Да и кто я таков, чтобы брать на себя роль судьи? Срок моего безумия превышал в несколько раз срок помешательства Давида, которое в сравнении с моим имел степень легкого. И совершенно было неясно, взбредет ли мне в голову вернуться в Тибет, продолжить поиски своей божественной сущности, когда наконец завершится эта история. И что мне вообще делать в этом мире?
— Давид, я рад, что вы терпеливо выслушали меня и ни разу не прервали, — сказал я. — Теперь моя очередь отплатить вам тем же. Я согласен на операцию, делайте с моей бедовой головой что хотите. Уверен, что вам удастся настроить ее на лучший лад.
Мать с дочерью в недоумении переглянулись.
— Вы обещали мне вернуть меня в прошлое. Я готов к этому путешествию.
Давид медленно поднялся, сел. Снял с груди и респиратор и очки, аккуратно уложив их рядом. Потом окинул всех усталым взглядом.
— Благодарю, — коротко ответил он. — Вы меня совсем лишили сил. Если можно, то мы вернемся к разговору об операции позже. Да и… не уверен теперь, нужна ли она человеку со столь высокими аналитическими способностями.
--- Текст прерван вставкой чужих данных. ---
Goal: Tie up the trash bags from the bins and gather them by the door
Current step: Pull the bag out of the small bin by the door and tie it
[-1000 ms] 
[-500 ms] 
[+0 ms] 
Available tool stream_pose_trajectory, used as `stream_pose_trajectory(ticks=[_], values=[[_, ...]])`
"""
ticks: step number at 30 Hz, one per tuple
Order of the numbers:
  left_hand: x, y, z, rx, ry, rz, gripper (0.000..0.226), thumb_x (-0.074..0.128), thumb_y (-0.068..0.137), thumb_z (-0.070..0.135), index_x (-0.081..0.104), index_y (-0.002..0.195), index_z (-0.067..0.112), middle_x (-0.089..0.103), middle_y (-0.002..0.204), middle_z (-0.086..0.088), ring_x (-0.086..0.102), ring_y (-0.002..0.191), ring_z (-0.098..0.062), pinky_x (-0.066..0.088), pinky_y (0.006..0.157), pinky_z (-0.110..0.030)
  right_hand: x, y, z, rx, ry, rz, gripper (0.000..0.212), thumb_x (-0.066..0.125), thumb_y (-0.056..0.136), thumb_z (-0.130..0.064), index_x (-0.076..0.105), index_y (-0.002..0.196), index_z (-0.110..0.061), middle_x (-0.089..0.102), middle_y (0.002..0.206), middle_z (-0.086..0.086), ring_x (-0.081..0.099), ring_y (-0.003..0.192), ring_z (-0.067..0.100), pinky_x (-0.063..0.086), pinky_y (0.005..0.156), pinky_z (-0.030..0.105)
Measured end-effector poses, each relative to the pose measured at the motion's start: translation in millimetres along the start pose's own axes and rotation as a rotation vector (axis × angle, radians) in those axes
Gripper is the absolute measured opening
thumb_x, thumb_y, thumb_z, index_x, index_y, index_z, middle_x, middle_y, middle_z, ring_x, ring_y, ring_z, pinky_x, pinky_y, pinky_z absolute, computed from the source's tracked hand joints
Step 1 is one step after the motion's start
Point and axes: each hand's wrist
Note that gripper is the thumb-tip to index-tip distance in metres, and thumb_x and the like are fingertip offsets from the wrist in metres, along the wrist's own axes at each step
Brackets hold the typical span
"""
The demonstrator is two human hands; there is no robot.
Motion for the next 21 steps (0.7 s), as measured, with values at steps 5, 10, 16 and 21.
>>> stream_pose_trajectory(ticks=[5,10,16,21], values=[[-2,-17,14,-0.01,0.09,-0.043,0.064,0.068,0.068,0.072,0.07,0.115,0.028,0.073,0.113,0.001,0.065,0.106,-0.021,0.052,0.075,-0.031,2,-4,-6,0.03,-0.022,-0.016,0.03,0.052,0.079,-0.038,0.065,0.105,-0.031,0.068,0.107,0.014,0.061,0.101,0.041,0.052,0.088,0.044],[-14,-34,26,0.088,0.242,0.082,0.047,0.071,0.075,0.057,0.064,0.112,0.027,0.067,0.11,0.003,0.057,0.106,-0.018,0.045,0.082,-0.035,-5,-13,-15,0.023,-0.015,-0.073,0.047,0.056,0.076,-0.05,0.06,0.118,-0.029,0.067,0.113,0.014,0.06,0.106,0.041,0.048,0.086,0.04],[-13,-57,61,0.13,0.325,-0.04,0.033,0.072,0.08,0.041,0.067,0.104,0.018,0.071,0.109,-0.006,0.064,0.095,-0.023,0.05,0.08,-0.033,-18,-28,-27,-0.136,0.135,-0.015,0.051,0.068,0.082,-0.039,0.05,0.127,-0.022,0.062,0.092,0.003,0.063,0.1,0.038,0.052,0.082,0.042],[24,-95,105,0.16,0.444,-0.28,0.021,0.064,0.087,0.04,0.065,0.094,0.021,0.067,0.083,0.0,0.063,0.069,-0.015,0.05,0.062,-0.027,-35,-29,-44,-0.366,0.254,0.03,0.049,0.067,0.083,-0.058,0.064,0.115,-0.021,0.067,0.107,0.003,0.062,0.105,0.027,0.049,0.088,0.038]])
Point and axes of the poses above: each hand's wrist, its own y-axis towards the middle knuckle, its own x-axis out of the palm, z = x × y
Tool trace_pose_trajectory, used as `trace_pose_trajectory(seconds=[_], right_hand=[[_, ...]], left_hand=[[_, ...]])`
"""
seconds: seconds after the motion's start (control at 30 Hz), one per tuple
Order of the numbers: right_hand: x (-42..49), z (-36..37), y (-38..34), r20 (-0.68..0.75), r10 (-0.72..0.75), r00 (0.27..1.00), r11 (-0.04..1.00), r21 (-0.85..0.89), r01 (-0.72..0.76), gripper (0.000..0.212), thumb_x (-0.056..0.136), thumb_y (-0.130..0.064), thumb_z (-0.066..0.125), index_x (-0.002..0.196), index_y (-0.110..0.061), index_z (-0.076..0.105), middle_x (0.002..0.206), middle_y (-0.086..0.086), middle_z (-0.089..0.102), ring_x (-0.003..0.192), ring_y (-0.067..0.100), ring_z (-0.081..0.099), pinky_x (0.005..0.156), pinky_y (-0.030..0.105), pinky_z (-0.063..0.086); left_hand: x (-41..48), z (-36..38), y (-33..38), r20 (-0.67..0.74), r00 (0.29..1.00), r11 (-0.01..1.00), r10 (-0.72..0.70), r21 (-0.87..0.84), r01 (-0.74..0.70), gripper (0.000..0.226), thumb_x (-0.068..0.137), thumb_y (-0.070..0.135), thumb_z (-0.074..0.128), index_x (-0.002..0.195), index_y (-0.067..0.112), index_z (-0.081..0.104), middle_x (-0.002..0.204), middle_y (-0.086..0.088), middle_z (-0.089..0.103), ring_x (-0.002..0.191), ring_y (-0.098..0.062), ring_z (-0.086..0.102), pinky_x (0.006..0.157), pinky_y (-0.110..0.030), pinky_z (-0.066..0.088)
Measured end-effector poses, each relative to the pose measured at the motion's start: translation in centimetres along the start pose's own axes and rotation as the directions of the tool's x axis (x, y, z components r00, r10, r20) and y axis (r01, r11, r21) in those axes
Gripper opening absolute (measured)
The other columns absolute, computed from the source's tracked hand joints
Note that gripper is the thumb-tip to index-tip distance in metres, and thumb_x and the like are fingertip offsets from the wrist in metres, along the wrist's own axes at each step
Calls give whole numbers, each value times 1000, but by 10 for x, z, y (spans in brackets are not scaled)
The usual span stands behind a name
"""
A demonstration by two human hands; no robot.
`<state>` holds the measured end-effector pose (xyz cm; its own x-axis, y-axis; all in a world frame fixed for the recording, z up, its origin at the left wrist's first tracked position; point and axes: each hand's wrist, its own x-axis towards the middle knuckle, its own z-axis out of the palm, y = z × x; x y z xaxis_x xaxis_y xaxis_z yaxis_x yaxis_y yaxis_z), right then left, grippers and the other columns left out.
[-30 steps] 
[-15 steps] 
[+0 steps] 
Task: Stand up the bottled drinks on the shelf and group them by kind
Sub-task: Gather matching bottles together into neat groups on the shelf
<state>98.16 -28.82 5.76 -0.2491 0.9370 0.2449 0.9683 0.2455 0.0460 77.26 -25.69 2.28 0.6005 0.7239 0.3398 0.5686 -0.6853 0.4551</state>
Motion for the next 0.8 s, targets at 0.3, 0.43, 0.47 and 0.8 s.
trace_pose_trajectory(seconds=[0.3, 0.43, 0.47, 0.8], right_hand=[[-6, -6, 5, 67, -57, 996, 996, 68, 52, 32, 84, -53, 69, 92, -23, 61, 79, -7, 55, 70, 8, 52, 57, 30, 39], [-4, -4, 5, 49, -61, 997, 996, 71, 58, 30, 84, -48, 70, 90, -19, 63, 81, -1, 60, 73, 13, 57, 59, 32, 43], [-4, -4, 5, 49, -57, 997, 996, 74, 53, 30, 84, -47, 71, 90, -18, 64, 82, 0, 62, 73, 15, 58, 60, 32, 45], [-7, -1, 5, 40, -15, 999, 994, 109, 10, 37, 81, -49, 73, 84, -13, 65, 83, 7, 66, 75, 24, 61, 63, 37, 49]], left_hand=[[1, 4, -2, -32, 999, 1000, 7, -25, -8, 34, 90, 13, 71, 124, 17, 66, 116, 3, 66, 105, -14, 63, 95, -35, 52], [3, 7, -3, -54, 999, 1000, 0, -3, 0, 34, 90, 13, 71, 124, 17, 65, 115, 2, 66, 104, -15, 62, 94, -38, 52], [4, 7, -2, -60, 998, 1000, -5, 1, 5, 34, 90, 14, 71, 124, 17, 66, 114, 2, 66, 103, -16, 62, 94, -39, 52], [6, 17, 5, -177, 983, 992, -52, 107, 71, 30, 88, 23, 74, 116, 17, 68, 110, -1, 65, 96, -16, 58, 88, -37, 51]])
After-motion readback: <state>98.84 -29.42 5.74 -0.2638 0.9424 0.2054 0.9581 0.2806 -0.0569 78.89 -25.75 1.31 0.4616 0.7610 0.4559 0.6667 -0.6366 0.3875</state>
Я вдруг почувствовал в его тоне нотки обреченности. Я, моя голова и операция ему стали вдруг неинтересны. Разоблачение, казалось, уничтожило в нем частичку души. Я надеялся, что пройдет некоторое время, и он, словно после долгой болезни, восстановит свою страсть к изобретениям, механике, медицине. Сейчас он, вероятно, чувствовал себя уничтоженным и, кажется, замышлял недоброе.
— Что же мне теперь делать? — спросил он наконец, хотя во взгляде его ясно читалось, что он уже пришел к решению. И что-то мне подсказывало — к весьма неожиданному. Элен и Зои тоже напряженно наблюдали за ним. Давид сидел, свесив ноги с высокой койки, как обиженное дитя. — Могу ли я просить о прощении? Я, кажется, доставил всем вам столько хлопот, что сейчас готов сгореть со стыда…
— Брось, Дэйв, — первая отозвалась Зои; в голосе ее звучали нотки мольбы. — Зато не было скучно. Мы все очень рады, что ты все осознал. Ну маленько заблуждался, с кем не бывает? Только не думай, что это поражение. Ей-богу, если бы не Емеля наш, я не знаю, чем бы все закончилось. Я была готова потерять голову и не всегда понимала, что происходит.
Лицо юноши на мгновение осветилось улыбкой — той самой улыбкой, какую я видел на восковой фигуре в подвале, — но она тотчас погасла, Давид опустил голову, погрузившись в раздумья.
— Когда пароход причалит? — спросил он.
— В понедельник вечером, — отозвалась Элен.
— Хорошо, — проронил он, продолжая безжизненным взглядом сверлить носки ботинок.
Тишина, наступающая после каждой его короткой реплики, казалась такой ужасающей, что даже я устал от повисшего в воздухе напряжения. Мне все время мнилось, что он вдруг соскочит, бросится к двери, следом — к планширу и за борт. Но у двери стояла Зои и словно пес Цербер стерегла этот путь к отступлению.
— Нам придется распрощаться с доктором навсегда, — выдавил он.
— Да, Давидушка, надо пересилить себя и совершить этот нелегкий шаг, — ответила мадам Бюлов.
— В таком случае пусть его призрак покоится на дне океана.
— В смысле? — лицо Зои перекосило от недоумения.
— По прибытии в порт Йокогамы я устрою несчастный случай, направлю электромобиль в воду. Сам всплыву, а про доктора скажу, что он захлебнулся и тело его унесло подводным течением.